Guardadas as proporções no tempo e na história, o drama do comércio ilegal se repete. A novidade é que não envolve escravos, mas remédios, alimentos, combustível, peças de automóveis, CDs, computadores, bebidas, cigarros; enfim, difícil é identificar o que não faz parte desse mundo subterrâneo que se propaga cada vez com maior intensidade, gerando violência e alimentando o crime organizado.
No dia 5 de novembro, esta Folha destacou em manchete: "Crime desafia o Estado, afirma Lula". Textualmente, citando o presidente: "O crime organizado é mais difícil de combater porque tem seu braço político, seu braço judiciário, seu braço empresário, seu braço da sociedade civil" (Primeira Página). Não faltam evidências de que o presidente tem razão. E, de fato, todos os eixos de gravidade do crime organizado que enumerou têm seus sólidos vínculos com o comércio ilegal.
A Operação Anaconda, da Polícia Federal, por exemplo, acaba de trazer à luz um forte esquema de venda de sentenças que ricocheteia na própria PF. No Congresso, a CPI dos Combustíveis consumiu seis meses de trabalho na investigação de 30 mil postos, 400 distribuidores e refinarias onde se dissolvem R$ 15 bilhões em impostos sonegados e ainda não indiciou ninguém.
Estima-se hoje no Brasil que práticas antiéticas de sonegação, falsificação e contrabando, somadas, desviam algo como R$ 160 bilhões, dinheiro suficiente para financiar um em cada três dos novos projetos de infra-estrutura indispensáveis à modernização do país. E tudo isso alimentando a miragem de que o comércio ilegal é fonte de emprego. Aqui, como aconteceu nos idos do tráfico negreiro, é que entra a cumplicidade de parte da sociedade civil criticada pelo presidente Lula.

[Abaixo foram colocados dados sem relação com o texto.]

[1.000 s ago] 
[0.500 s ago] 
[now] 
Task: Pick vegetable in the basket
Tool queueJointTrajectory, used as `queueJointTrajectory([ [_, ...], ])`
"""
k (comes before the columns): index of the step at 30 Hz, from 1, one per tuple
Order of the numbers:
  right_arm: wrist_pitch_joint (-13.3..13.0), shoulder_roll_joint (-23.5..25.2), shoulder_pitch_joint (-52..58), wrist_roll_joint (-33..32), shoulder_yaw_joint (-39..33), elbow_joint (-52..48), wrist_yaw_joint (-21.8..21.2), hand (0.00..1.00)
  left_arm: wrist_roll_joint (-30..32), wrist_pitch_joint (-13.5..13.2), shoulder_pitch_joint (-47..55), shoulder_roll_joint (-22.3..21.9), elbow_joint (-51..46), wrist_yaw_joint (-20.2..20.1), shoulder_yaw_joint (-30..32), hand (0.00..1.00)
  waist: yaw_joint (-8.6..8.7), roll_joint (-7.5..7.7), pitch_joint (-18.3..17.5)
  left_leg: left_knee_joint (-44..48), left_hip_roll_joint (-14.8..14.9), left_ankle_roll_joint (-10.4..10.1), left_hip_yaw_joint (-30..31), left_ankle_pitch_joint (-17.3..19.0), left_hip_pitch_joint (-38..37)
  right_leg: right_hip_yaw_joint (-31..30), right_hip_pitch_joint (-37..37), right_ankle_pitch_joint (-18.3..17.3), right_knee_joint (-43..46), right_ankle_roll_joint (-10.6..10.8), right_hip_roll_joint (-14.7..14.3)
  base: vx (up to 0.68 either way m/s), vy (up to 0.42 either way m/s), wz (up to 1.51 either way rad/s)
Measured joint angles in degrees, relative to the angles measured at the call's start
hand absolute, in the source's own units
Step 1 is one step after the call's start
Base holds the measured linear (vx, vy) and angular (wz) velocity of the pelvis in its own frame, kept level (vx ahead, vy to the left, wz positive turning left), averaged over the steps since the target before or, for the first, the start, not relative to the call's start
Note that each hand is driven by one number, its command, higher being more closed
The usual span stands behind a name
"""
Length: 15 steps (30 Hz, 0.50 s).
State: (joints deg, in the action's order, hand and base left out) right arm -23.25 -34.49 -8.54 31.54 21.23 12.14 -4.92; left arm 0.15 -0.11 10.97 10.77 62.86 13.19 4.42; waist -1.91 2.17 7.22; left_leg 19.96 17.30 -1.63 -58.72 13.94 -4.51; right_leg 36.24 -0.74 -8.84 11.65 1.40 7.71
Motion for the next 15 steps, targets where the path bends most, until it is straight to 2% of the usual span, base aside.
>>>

Crime organizado e comércio ilegal são partes de um mesmo sistema e atuam como vasos comunicantes

Sim. É hora de o cidadão despertar e ver que os atentados contra delegacias de polícia perpetrados pelo Primeiro Comando da Capital, em São Paulo, e os atos de terrorismo do Comando Vermelho, no Rio de Janeiro, têm o mesmo tronco ancestral. Crime organizado e comércio ilegal são partes de um mesmo sistema e atuam como vasos comunicantes. Um não existe sem o outro. Se o cidadão não diz não ao comércio ilegal, quase nada resolvem as leis e as ações repressivas.
Diante da vasta dimensão dos impasses e dos seus elevados riscos, é urgente que o governo crie um sistema nacional de combate à ilegalidade e se some ao cidadão num esforço de união nacional de modo a fortalecer o consumo legal. Mais ainda, torna-se inadiável levar à prática, já, uma operação de impacto idêntico ao que teve aquela, italiana, batizada com o nome de Mãos Limpas. Lá o crime organizado só foi vencido depois que a sociedade legal prendeu e julgou juizes, empresários, políticos e policiais corruptos.
Aqui não será diferente. Nos dias atuais, não sabemos quem é maior, se o Estado paralelo ou o Estado formal. Em muitos setores há claros indícios de que o Estado paralelo é dominante. Por toda parte há provas inquestionáveis de que sua destruidora presença supera expectativas e sufoca as práticas legais de concorrência, limitando desde o inalienável direito de ir e vir do cidadão à sobrevivência das empresas éticas, aquelas que pagam impostos e investem na qualidade dos seus produtos e serviços.
Essa situação não pode continuar. O Brasil, diferentemente do que aconteceu no século 19, quando viu os capitais europeus se volatilizarem, precisa se afirmar como referência positiva para os investidores internacionais. E isso só será possível se o Estado assegurar direitos fundamentais da democracia: o cumprimento da lei e a segurança dos cidadãos. Se isso acontecer, naturalmente irão refluir a corrupção, a violência e a exclusão social. E o país estará novamente preparado para crescer, sem mais perda de tempo.

Emerson Kapaz, 48, é presidente do Instituto Brasileiro de Ética Concorrencial. Foi secretário da Ciência, Tecnologia e Desenvolvimento Econômico do Estado de São Paulo (governo Mário Covas).